Parce que la vie ne suffit pas

« Parce que la vie ne suffit pas » c’est l’histoire d’une femme qui se voudrait écrivain, mais à cinquante ans, a t-on encore le droit de changer de vie ou bien notre tour est-il passé ? Et puis, écrire est-il suffisant ou y a t-il autre chose d’autre de plus important encore ?

« Parce que la vie ne suffit pas » c’est le roman que je vais défendre en speed-dating samedi au salon du livre Paris, c’est aussi celui qui me cause les ombres brunes qui grignotent mes joues, comme le ferait un bébé qui vient de naître qui ne sait pas encore comment vivre sa vie. C’est celui que j’ai poli pour qu’il scintille, celui que j’ai élagué encore et encore pour ne pas qu’il vous ennuie, celui que j’ai habillé d’une couverture colorée pour qu’il soit beau. C’est aussi celui qui m’a fait sortir de ma zone de confort à plusieurs reprises, qui m’a fait rencontrer des gens formidables, celui qui va me tenir éloigné d’ici quelques jours.
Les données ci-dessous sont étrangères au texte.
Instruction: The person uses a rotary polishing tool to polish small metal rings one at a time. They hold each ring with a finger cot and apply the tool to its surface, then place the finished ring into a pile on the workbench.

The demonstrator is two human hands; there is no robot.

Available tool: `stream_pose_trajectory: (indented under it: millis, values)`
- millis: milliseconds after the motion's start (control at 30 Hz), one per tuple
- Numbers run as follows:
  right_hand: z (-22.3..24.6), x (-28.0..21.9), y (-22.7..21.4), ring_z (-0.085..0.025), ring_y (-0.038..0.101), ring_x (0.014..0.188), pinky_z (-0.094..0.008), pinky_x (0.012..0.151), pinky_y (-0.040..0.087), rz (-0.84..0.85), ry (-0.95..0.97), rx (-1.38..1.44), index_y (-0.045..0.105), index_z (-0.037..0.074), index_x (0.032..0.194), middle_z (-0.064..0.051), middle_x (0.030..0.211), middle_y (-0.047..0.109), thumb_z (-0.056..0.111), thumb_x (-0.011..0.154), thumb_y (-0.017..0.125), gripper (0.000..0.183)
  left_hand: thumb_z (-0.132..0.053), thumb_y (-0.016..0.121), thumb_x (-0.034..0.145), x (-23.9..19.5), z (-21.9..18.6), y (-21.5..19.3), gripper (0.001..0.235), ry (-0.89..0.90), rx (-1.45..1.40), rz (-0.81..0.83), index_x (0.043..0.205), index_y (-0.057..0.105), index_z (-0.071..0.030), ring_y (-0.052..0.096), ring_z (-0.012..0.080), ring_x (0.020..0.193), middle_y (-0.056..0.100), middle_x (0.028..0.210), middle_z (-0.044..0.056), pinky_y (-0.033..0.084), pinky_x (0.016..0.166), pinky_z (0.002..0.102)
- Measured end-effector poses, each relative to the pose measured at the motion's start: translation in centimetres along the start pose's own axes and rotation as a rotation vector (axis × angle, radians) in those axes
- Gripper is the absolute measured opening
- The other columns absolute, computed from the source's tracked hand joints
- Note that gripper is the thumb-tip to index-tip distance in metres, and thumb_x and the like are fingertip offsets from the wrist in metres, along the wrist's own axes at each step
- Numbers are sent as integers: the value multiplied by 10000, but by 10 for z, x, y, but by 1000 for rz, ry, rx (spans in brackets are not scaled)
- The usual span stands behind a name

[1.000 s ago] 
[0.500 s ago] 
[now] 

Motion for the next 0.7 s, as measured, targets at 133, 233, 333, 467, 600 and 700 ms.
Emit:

Au milieu de toutes les pages, au détour d’un trait d’humour ou d’un rail de dérision, c’est un livre très personnel, et pas seulement parce que l’héroïne a cinquante ans ou parce qu’elle veut changer de vie. Tout comme l’araignée utilise son fil, j’ai utilisé le mien alors, dans Marie il y a aussi un peu de Nathalie : l’irrépressible envie qui devient un jour un besoin, la jalousie ou l’envie qui coupe le souffle au détour des rayons d’une librairie, les regrets et les remords qui s’entassent sur les cils, les questions existentielles par paquets, son humour à deux balles et ses doutes .

Je suis surprise de voir combien « Parce que la vie ne suffit pas » traite de sujets auxquels on accorde de nombreuses pages de magazines en ce moment, alors même qu’il est terminé depuis octobre : la présence des femmes de cinquante ans ou plutôt leur non-présence, le concept de littérature féminine par exemple ou l’apprentissage de l’écriture. Je ne sais pas si c’est bon signe ou si déjà, je suis en retard sur le timing. C’est un problème récurrent chez moi, je suis toujours en avance pour finir par être en retard.

« Parce que la vie ne suffit pas » reste un roman terminé. Malgré tout. Malgré moi et les bâtons que je disposais consciencieusement entre les rayons de mes roues, malgré ceux qui l’auront mis à la poubelle sans même l’ouvrir. Un roman terminé c’est un rêve qui prend forme.

Je tiens à remercier ceux et celles qui m’ont accompagnée sur le chemin, qui m’ont poussée quand je stagnais, qui ont cru en moi, parfois plus que moi-même, à celles qui ont eu le douloureux privilège de lire et de me dire ce qu’elles en pensaient, celles qui m’encouragent à recommencer ou à continuer, c’est selon, parce qu’un livre terminé en appelle un autre, une histoire dite et c’est une autre qui vous attrape.

« J’écris parce que la vie ne suffit pas » Fernando Pessoa

Croisez les doigts pour moi, samedi matin vers 10h30 et à nouveau vers 14h et d’ici-là, n’oubliez pas d’aller au bout de vos rêves, même si ça pique un peu.